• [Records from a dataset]
+++

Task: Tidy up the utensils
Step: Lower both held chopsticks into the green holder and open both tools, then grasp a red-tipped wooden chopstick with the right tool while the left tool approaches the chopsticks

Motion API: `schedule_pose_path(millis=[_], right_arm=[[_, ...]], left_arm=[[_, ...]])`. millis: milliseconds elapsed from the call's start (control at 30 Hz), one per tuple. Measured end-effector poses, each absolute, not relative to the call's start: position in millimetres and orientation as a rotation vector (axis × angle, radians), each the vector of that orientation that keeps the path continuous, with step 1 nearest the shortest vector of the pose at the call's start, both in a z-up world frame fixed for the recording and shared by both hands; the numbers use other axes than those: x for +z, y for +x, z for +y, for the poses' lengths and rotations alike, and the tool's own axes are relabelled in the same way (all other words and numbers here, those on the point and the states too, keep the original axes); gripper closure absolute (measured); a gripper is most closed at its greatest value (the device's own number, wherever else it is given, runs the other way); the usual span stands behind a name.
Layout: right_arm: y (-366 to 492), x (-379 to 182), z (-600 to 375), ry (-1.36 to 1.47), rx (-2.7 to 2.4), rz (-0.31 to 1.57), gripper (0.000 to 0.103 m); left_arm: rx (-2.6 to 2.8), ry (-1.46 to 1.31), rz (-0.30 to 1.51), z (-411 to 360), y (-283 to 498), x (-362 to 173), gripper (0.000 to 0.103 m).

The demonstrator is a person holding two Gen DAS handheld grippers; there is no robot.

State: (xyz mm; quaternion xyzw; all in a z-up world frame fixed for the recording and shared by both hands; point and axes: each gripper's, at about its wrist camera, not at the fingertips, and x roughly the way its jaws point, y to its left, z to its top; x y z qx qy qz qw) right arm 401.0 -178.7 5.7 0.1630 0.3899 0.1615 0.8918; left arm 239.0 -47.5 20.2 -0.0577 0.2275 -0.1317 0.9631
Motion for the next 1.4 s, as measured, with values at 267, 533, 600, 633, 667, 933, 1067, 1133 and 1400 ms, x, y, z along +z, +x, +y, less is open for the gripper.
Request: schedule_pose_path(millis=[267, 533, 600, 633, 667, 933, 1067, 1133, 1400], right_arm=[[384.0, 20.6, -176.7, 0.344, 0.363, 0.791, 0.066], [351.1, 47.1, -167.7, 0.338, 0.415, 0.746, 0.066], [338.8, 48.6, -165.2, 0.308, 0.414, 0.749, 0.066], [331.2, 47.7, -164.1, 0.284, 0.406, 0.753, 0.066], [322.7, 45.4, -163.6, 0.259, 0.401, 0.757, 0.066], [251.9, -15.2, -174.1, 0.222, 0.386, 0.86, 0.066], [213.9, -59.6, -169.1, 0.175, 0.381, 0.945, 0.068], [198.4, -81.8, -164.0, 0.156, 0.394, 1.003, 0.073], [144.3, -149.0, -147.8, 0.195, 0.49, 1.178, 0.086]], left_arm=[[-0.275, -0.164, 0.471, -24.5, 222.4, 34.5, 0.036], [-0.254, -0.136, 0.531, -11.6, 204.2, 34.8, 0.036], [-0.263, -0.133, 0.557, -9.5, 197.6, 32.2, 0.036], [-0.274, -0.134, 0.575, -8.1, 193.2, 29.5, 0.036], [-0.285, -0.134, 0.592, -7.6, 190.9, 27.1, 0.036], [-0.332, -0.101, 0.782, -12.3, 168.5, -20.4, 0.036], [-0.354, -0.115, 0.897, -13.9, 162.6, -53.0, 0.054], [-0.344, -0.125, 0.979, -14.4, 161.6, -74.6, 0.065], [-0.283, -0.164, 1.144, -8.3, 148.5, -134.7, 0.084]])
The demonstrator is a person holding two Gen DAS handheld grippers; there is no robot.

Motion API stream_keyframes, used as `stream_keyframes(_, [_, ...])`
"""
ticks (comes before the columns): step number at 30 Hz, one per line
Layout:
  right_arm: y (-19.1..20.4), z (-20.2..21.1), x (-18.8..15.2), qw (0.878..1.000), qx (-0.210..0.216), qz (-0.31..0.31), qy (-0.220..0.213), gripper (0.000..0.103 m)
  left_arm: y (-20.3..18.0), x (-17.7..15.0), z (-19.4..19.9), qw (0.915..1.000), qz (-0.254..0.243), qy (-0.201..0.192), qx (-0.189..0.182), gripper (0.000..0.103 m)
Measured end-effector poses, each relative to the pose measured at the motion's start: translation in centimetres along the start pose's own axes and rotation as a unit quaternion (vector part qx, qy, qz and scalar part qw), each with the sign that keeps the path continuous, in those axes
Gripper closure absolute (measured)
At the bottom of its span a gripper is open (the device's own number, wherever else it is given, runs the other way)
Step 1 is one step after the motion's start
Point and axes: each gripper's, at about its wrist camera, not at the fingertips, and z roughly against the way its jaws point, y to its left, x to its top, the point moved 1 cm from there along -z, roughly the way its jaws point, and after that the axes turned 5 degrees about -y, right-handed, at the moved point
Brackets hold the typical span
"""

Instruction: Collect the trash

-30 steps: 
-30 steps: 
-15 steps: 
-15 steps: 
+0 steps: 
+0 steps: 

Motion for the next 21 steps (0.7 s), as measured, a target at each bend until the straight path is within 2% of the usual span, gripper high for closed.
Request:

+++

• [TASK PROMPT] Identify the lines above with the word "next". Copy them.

• [SOLVED PROBLEM]
Motion for the next 1.4 s, as measured, with values at 267, 533, 600, 633, 667, 933, 1067, 1133 and 1400 ms, x, y, z along +z, +x, +y, less is open for the gripper.
Motion for the next 21 steps (0.7 s), as measured, a target at each bend until the straight path is within 2% of the usual span, gripper high for closed.

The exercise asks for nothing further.